Life’s dealt a bevy of disappointments over the past year. Dreams swirl down the drain in the turned backs of the faithful, leaving fragments of soapy bubbles clinging the sides of the sink. And I think about her words. How little in life goes the way we plan, but opening yourself up is the best way of all.
I’m practicing this like a daily sacrament at the altar.
I step into the musty smell of floor to ceiling paperbacks, ask the saleslady with the fuschia lips if they have that book, the one that sparked the comment thread. She tells me it shows up on the computer that they have one copy. It’s not on the shelf. We scour the back of the store, the middle, the back room. Nothing.
She puts me on the list, in case someone brings in a used copy.
And as I place my stack on the counter, behind the tourist with the ponytail and Coppertone perfume, the saleslady holds up the book I was looking for, in the tourist’s stack. “Is this the one you were looking for,” she smiles over the top of our heads.
It’s why we couldn’t find it, it was already on the counter waiting to go home with someone else.
The tourist turns to me and says, “Here you can have it.”

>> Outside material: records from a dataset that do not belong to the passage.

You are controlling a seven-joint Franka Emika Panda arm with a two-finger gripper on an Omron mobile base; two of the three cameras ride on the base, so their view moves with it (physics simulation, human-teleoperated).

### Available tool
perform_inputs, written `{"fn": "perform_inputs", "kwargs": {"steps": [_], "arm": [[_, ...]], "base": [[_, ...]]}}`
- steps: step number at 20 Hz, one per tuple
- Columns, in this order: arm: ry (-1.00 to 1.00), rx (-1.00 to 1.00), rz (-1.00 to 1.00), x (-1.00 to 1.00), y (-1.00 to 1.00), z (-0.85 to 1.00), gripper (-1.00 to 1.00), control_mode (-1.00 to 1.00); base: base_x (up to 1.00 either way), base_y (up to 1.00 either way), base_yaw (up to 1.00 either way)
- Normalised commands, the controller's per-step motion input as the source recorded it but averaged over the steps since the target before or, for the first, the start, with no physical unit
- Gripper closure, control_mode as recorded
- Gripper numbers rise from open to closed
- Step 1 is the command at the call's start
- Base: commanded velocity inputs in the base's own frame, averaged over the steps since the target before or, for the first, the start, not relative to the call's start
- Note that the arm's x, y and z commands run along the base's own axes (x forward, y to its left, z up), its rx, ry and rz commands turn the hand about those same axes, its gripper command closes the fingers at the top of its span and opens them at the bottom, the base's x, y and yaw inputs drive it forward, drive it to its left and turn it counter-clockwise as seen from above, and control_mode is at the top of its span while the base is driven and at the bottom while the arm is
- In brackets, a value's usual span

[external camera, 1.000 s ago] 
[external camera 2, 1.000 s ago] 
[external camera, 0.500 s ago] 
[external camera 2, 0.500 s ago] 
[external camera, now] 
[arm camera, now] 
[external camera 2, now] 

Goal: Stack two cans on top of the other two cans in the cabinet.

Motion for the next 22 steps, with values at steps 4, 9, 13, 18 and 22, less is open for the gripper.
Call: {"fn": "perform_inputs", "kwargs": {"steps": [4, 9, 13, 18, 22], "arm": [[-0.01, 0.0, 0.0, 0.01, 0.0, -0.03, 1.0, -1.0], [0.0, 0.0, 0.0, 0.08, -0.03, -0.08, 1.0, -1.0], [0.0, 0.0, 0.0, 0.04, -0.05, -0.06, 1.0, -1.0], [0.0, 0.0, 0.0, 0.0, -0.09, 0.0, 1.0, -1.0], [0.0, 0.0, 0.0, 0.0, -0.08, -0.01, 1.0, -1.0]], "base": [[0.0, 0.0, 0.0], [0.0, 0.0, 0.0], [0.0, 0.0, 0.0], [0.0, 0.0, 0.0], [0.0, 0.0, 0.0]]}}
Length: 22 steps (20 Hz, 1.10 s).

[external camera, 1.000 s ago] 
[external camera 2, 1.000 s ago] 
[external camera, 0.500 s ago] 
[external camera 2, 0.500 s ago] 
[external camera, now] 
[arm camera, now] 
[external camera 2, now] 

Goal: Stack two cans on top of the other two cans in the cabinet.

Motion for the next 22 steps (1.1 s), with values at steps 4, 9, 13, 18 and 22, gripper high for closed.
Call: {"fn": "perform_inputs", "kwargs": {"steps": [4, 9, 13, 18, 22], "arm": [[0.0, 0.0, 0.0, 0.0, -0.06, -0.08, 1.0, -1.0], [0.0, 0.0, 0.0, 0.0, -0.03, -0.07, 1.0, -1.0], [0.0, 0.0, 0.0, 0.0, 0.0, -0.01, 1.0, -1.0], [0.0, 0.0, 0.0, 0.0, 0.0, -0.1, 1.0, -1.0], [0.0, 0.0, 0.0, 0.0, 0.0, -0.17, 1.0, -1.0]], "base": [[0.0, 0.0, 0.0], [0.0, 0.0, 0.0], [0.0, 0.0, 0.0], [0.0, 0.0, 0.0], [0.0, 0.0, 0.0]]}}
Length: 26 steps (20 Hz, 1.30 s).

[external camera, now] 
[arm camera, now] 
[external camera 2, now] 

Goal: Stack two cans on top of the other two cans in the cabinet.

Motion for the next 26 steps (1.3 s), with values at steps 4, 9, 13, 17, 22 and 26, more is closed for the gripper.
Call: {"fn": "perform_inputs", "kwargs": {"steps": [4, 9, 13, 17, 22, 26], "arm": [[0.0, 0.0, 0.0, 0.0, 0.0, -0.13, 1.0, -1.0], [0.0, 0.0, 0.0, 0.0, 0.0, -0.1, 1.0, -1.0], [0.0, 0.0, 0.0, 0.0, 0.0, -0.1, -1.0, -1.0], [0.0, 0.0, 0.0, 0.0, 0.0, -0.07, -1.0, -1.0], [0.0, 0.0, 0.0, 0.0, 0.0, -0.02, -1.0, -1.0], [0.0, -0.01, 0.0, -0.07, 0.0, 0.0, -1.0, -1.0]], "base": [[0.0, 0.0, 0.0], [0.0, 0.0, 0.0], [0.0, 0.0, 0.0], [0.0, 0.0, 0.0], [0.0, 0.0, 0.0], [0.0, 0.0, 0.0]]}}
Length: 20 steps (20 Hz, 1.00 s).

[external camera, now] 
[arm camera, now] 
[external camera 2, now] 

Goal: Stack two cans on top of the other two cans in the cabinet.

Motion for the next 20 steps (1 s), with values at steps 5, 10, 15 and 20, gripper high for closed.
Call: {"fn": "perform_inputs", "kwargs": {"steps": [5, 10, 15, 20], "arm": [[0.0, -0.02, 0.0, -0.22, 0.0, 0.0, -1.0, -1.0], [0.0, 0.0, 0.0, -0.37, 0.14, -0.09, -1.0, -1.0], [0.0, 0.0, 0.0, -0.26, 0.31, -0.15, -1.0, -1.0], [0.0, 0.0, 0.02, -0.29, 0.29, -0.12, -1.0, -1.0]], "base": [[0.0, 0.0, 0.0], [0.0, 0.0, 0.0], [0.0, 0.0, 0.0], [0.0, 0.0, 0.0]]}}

No, I tell her shaking my head. You take it, I have plenty to read.
She insists, pushing the book into my hands. And I take it. Tell her its my birthday and I’ll consider her kindness as a gift. Her children sigh in unison, like their getting a gift too.
And that graceful gesture of a stranger, it was like the play of kindness acted out for an audience of strangers, Jesus in the leading role. That saleslady, she remembers it in her eyes, every time I go to the store.
Because little in life goes the way we plan, but opening yourself up is the best way of all. You never know what the kindness of Jesus might look like on you today.
Joining the Five Minute Friday community with the one word prompt: Graceful. Let’s be honest, it was a tad over five minutes for me today.